(REQUIRED ACTION): In the listing below, locate the line with "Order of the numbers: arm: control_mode" and the line with "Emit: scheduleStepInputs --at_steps", then output both and everything between them exactly, minus any pictures.

(PROVIDED RECORDS):
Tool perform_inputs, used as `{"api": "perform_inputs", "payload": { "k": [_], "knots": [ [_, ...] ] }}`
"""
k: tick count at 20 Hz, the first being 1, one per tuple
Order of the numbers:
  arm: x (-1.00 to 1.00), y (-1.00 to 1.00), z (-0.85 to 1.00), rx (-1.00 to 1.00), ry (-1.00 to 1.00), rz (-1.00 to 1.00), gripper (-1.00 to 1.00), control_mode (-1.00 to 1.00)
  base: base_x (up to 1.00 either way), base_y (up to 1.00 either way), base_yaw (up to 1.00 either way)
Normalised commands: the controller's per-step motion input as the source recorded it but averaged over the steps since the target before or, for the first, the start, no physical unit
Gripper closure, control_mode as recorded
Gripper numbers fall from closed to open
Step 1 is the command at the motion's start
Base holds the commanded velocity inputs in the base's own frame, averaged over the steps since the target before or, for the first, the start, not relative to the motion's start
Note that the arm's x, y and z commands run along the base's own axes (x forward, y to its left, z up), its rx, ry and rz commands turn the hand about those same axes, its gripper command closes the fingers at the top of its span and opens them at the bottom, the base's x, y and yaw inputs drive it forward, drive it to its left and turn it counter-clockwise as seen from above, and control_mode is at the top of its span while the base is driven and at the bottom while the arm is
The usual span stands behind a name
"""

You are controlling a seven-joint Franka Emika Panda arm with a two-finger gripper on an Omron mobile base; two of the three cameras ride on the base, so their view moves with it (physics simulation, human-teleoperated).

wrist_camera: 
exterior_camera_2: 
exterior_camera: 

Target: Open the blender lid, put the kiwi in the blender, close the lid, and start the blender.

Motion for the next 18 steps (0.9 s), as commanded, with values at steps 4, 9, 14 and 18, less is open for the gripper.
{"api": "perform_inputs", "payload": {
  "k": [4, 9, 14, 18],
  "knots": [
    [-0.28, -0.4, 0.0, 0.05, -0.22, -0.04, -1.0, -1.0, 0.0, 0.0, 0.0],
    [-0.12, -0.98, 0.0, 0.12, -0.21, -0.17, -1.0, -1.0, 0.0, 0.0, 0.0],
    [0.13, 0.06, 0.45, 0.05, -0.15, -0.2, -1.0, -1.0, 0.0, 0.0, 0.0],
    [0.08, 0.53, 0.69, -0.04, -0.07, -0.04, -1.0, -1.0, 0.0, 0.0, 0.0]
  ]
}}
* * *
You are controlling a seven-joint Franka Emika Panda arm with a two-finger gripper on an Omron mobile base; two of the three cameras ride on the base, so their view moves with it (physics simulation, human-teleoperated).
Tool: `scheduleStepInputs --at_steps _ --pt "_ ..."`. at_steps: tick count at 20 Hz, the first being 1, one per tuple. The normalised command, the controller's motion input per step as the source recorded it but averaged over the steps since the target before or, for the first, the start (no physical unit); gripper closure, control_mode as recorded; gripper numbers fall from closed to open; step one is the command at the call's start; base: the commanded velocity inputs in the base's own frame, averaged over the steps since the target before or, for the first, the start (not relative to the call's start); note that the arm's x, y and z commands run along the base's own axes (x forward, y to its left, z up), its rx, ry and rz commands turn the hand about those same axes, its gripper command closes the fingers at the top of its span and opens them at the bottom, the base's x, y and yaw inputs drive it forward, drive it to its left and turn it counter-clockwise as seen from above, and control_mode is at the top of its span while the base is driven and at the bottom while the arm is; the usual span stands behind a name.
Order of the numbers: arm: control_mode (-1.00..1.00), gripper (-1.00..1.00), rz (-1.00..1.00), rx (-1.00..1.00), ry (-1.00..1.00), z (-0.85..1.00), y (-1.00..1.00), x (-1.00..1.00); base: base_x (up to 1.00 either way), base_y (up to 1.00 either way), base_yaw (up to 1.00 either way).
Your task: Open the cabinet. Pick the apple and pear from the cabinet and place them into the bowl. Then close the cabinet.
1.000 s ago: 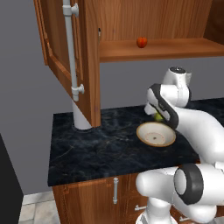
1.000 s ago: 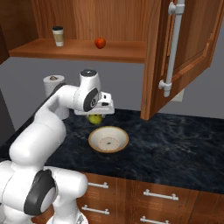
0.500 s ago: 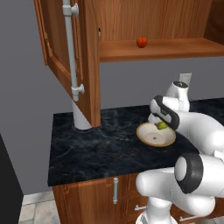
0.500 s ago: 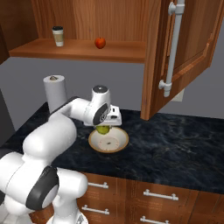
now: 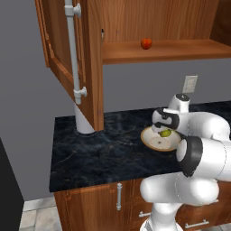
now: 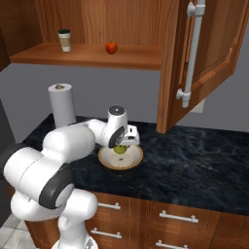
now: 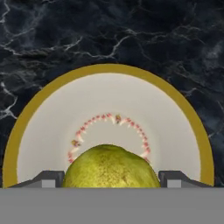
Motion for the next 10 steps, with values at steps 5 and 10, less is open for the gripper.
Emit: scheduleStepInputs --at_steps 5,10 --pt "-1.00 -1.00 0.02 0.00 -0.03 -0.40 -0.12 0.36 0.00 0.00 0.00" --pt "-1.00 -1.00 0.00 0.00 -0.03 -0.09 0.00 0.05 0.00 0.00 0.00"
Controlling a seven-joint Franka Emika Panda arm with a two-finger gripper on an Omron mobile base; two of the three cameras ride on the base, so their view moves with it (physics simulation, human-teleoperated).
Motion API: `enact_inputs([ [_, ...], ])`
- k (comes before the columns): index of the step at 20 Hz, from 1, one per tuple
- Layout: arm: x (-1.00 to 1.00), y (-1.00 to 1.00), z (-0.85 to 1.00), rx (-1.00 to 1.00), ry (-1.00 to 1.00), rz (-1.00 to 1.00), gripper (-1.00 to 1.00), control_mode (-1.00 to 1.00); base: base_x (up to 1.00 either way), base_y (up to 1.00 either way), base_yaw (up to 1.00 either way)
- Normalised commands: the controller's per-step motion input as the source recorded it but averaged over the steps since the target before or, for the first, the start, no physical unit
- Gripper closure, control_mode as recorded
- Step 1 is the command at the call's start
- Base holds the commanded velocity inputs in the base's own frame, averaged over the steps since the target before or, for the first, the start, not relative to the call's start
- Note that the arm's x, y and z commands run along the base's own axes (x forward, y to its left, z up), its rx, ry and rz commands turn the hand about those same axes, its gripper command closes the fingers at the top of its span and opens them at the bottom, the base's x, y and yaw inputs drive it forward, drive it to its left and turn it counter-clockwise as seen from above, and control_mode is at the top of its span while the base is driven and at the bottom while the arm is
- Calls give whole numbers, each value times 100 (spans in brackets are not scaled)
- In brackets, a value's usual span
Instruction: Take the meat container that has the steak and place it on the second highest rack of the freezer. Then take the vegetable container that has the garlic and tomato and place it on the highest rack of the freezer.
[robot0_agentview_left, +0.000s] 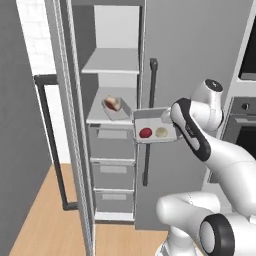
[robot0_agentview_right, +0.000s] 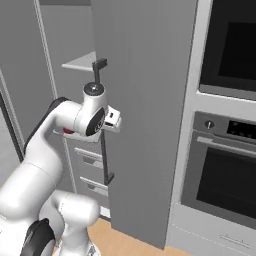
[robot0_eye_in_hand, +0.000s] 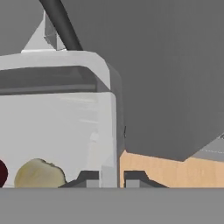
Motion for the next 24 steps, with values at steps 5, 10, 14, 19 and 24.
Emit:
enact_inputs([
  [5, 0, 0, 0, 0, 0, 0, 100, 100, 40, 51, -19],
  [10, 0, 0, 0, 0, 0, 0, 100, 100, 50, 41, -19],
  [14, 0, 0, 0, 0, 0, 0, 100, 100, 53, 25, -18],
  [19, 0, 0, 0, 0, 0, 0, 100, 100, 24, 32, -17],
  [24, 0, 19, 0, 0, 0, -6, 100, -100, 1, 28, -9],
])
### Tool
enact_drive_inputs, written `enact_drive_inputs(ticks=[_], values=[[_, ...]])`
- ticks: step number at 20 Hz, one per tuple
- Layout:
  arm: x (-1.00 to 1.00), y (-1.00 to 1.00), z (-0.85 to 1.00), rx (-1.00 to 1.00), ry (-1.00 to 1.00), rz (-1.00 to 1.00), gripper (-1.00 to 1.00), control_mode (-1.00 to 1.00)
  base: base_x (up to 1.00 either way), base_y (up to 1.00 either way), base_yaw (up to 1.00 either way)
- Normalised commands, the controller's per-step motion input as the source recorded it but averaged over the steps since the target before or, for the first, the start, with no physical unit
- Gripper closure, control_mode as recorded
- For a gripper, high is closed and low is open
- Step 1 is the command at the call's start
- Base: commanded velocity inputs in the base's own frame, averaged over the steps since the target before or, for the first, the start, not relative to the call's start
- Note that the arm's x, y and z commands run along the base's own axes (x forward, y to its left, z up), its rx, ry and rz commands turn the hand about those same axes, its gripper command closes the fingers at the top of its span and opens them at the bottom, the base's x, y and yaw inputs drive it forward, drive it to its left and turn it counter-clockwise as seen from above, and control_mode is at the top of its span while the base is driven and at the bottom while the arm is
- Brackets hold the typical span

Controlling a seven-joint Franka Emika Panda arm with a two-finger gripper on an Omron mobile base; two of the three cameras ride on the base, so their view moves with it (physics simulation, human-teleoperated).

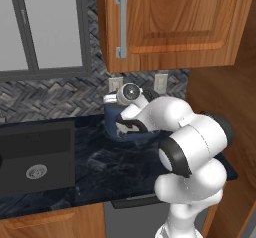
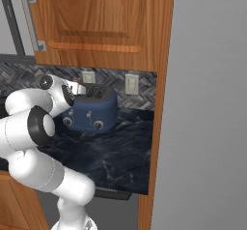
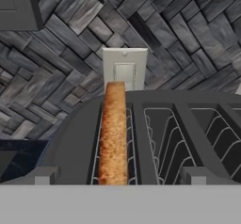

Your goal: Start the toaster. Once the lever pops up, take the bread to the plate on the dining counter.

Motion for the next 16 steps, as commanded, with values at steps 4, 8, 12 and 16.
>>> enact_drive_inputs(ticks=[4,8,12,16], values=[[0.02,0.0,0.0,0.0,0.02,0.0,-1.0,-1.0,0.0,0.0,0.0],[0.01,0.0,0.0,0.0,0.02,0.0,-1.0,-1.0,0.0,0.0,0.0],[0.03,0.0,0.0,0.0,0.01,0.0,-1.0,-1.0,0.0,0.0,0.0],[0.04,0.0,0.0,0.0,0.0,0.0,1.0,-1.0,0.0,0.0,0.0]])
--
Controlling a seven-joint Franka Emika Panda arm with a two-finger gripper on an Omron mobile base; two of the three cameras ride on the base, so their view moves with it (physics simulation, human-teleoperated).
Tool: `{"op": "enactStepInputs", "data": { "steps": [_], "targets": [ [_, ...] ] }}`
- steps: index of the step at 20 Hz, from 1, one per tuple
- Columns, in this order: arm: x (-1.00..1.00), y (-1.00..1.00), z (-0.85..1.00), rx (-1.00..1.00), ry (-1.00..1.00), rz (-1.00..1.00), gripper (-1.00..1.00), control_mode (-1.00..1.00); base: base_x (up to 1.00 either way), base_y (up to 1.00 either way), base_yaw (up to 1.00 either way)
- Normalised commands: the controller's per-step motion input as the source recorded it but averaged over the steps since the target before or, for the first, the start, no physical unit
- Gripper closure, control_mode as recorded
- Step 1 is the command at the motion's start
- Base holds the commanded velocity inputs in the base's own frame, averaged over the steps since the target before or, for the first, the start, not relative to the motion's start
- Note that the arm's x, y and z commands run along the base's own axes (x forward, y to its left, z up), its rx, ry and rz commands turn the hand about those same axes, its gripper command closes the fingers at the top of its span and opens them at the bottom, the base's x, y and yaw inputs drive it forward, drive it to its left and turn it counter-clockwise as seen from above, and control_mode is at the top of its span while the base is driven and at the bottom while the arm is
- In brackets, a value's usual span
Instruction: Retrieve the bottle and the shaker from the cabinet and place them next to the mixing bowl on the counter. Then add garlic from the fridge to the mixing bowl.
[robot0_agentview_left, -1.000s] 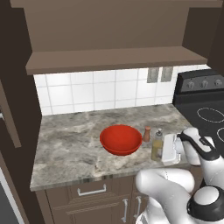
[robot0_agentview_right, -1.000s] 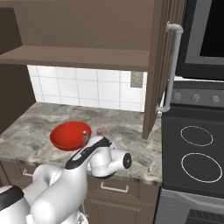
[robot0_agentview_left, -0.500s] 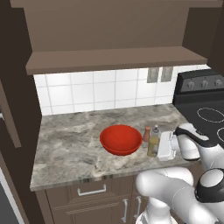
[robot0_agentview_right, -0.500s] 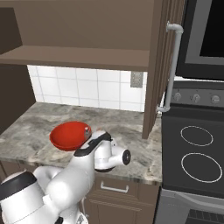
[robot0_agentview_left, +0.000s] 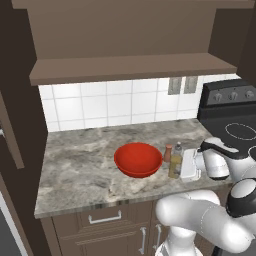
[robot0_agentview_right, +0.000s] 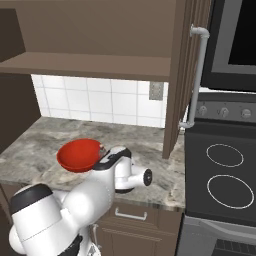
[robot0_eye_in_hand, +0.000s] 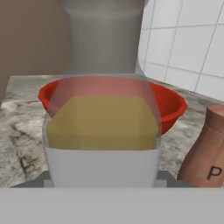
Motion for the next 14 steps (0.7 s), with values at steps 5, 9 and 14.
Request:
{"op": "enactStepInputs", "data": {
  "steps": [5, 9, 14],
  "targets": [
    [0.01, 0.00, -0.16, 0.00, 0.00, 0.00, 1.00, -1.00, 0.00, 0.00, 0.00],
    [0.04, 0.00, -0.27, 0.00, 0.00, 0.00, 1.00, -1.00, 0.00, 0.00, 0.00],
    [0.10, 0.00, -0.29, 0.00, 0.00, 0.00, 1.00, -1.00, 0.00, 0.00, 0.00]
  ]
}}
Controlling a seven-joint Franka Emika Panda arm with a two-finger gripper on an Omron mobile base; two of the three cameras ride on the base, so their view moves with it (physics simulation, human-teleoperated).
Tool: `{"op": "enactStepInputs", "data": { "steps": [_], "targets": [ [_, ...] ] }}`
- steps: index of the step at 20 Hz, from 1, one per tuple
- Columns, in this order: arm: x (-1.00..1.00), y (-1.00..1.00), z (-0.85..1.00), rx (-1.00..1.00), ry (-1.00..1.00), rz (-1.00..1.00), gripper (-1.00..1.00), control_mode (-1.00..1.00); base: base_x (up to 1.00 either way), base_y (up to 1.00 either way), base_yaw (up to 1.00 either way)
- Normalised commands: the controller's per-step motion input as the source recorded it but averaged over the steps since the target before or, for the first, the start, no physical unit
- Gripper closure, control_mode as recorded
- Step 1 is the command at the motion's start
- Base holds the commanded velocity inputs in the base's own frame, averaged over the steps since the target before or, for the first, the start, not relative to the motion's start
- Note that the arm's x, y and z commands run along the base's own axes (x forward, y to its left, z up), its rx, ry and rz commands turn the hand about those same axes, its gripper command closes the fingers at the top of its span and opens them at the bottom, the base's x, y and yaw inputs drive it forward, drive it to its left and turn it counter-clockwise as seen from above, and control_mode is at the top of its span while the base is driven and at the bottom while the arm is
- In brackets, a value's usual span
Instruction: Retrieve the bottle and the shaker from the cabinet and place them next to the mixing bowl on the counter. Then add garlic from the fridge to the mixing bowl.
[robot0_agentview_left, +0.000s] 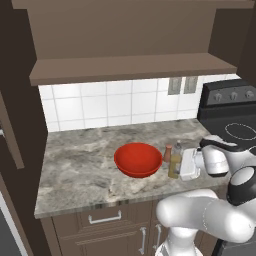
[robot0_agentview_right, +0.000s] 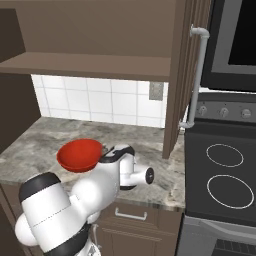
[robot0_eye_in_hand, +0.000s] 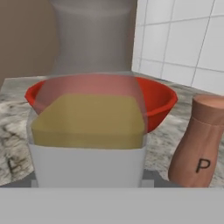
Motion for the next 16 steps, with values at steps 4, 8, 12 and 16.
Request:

(RESPONSE):
Order of the numbers: arm: control_mode (-1.00..1.00), gripper (-1.00..1.00), rz (-1.00..1.00), rx (-1.00..1.00), ry (-1.00..1.00), z (-0.85..1.00), y (-1.00..1.00), x (-1.00..1.00); base: base_x (up to 1.00 either way), base_y (up to 1.00 either way), base_yaw (up to 1.00 either way).
Your task: Open the cabinet. Pick the apple and pear from the cabinet and place them into the bowl. Then close the cabinet.
1.000 s ago: 
1.000 s ago: 
0.500 s ago: 
0.500 s ago: 
now: 
now: 
now: 
Motion for the next 10 steps, with values at steps 5 and 10, less is open for the gripper.
Emit: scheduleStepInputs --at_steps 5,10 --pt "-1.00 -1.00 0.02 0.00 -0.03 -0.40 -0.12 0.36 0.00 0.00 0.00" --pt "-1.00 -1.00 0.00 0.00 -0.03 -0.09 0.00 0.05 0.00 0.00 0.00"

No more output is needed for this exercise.